Evaluating model reasoning capabilities across different languages based on the 'with_same_language_reasoning' and 'with_engish_language_reasoning' configurations.
Benchmarking multilingual knowledge and question-answering performance using the aggregated source datasets.
Studying the effect of answer presentation format on model performance using the 'only_boxed_answer' configuration.
Strengths
Provides a substantial training set of 133,647 rows for supervised fine-tuning.
Offers three distinct configurations for experimentation, allowing comparison of reasoning and presentation formats.

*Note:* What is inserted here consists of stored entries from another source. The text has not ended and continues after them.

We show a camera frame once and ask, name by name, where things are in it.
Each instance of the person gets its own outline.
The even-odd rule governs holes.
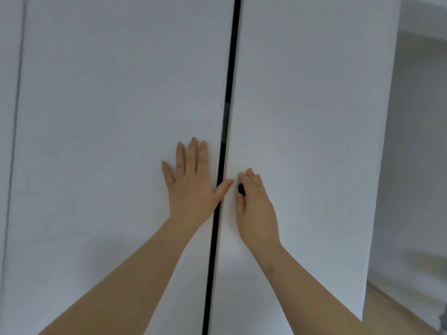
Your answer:
[[[178,143],[176,171],[162,162],[170,217],[107,277],[62,313],[40,335],[142,335],[176,264],[198,228],[213,214],[233,180],[215,191],[208,174],[207,143]],[[262,179],[251,168],[239,174],[246,197],[237,194],[236,220],[281,304],[295,335],[366,335],[368,330],[282,246],[275,210]]]

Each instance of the person's right arm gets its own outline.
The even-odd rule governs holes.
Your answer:
[[[237,194],[242,241],[270,282],[295,335],[370,335],[343,304],[287,252],[279,240],[276,213],[261,177],[240,173],[246,197]]]

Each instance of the baseboard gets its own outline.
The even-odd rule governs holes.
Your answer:
[[[393,299],[391,296],[389,296],[387,293],[385,293],[382,289],[377,287],[375,284],[368,281],[367,286],[372,291],[374,291],[375,293],[380,295],[383,299],[385,299],[390,305],[393,306],[393,308],[395,308],[400,313],[405,315],[405,317],[408,317],[412,322],[414,322],[418,326],[424,328],[428,333],[433,334],[433,335],[439,335],[439,331],[437,329],[433,328],[427,322],[422,320],[419,316],[417,316],[415,313],[413,313],[411,310],[409,310],[403,304],[400,304],[399,302],[397,302],[395,299]]]

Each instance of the person's left hand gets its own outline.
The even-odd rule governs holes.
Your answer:
[[[224,198],[233,180],[223,181],[215,191],[208,172],[208,147],[205,140],[198,145],[192,138],[185,156],[185,147],[177,143],[176,172],[163,161],[161,168],[169,191],[171,219],[191,227],[195,232]]]

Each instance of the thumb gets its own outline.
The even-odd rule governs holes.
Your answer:
[[[234,180],[227,179],[223,181],[214,191],[214,199],[216,201],[216,205],[221,202],[221,200],[224,198],[225,194],[230,189],[231,185],[233,184]]]
[[[236,220],[239,221],[245,212],[245,197],[241,193],[236,194]]]

Aggregates data from multiple established sources, including CohereLabs/Global-MMLU (71,258 rows) and nayeon212/BLEnD (60,203 rows).
Limitations
Column-level documentation is absent; field semantics must be inferred after download.
Description metadata is limited; actual data quality requires manual inspection after download.
The specific languages covered and the nature of the 'alignment' are not detailed in the provided description.
Provenance
Source
Aggregated from CohereLabs/Global-MMLU, nayeon212/BLEnD, QCRI/MultiNativQA, and openai/MMMLU.
Collection Method
Likely involves processing and aligning multiple-choice questions from the source datasets into a consistent format for SFT.
Freshness
Last updated 2026-05-31 09:24:35; freshness should be verified.
License is unknown, which may restrict commercial or research use.